Task requirements: A word-for-word copy of the data, pictures excluded, is what this task asks for.

[Data extract Boundary: Start]

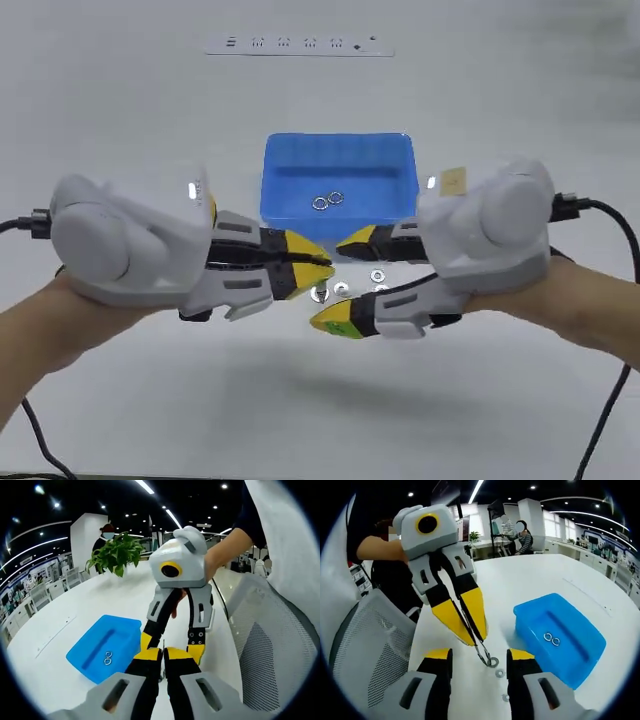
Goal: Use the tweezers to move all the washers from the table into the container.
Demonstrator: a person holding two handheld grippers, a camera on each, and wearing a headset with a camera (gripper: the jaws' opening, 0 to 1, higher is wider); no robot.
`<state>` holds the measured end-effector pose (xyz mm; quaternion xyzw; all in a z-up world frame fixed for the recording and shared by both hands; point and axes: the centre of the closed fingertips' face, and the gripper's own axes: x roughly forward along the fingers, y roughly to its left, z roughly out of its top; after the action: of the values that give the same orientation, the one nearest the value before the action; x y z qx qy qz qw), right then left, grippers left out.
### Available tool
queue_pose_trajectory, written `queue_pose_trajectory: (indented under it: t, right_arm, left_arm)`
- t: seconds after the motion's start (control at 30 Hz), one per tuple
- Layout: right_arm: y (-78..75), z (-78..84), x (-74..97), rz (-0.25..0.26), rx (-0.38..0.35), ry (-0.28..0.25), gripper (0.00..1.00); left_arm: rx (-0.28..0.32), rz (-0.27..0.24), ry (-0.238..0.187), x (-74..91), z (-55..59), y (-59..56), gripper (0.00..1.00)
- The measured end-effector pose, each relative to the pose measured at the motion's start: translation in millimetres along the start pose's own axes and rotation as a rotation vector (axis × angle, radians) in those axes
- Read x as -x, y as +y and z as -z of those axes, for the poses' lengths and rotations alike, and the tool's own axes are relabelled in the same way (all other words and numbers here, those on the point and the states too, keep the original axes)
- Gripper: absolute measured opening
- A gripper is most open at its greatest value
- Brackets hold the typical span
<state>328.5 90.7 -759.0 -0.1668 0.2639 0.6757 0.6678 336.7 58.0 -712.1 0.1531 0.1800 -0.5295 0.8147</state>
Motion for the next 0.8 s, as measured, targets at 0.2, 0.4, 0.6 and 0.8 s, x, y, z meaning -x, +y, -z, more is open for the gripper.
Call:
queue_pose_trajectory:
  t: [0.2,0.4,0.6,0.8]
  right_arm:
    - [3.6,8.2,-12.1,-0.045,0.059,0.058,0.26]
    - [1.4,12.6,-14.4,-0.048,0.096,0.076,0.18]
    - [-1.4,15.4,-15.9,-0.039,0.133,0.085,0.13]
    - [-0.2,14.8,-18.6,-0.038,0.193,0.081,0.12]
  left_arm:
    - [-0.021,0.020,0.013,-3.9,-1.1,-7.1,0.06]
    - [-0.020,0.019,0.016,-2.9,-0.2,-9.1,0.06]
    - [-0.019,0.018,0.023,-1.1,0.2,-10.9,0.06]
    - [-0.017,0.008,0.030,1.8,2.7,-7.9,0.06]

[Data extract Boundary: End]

Answer to this task:
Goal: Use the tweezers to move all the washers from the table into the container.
Demonstrator: a person holding two handheld grippers, a camera on each, and wearing a headset with a camera (gripper: the jaws' opening, 0 to 1, higher is wider); no robot.
`<state>` holds the measured end-effector pose (xyz mm; quaternion xyzw; all in a z-up world frame fixed for the recording and shared by both hands; point and axes: the centre of the closed fingertips' face, and the gripper's own axes: x roughly forward along the fingers, y roughly to its left, z roughly out of its top; after the action: of the values that give the same orientation, the one nearest the value before the action; x y z qx qy qz qw), right then left, grippers left out.
### Available tool
queue_pose_trajectory, written `queue_pose_trajectory: (indented under it: t, right_arm, left_arm)`
- t: seconds after the motion's start (control at 30 Hz), one per tuple
- Layout: right_arm: y (-78..75), z (-78..84), x (-74..97), rz (-0.25..0.26), rx (-0.38..0.35), ry (-0.28..0.25), gripper (0.00..1.00); left_arm: rx (-0.28..0.32), rz (-0.27..0.24), ry (-0.238..0.187), x (-74..91), z (-55..59), y (-59..56), gripper (0.00..1.00)
- The measured end-effector pose, each relative to the pose measured at the motion's start: translation in millimetres along the start pose's own axes and rotation as a rotation vector (axis × angle, radians) in those axes
- Read x as -x, y as +y and z as -z of those axes, for the poses' lengths and rotations alike, and the tool's own axes are relabelled in the same way (all other words and numbers here, those on the point and the states too, keep the original axes)
- Gripper: absolute measured opening
- A gripper is most open at its greatest value
- Brackets hold the typical span
<state>328.5 90.7 -759.0 -0.1668 0.2639 0.6757 0.6678 336.7 58.0 -712.1 0.1531 0.1800 -0.5295 0.8147</state>
Motion for the next 0.8 s, as measured, targets at 0.2, 0.4, 0.6 and 0.8 s, x, y, z meaning -x, +y, -z, more is open for the gripper.
Call:
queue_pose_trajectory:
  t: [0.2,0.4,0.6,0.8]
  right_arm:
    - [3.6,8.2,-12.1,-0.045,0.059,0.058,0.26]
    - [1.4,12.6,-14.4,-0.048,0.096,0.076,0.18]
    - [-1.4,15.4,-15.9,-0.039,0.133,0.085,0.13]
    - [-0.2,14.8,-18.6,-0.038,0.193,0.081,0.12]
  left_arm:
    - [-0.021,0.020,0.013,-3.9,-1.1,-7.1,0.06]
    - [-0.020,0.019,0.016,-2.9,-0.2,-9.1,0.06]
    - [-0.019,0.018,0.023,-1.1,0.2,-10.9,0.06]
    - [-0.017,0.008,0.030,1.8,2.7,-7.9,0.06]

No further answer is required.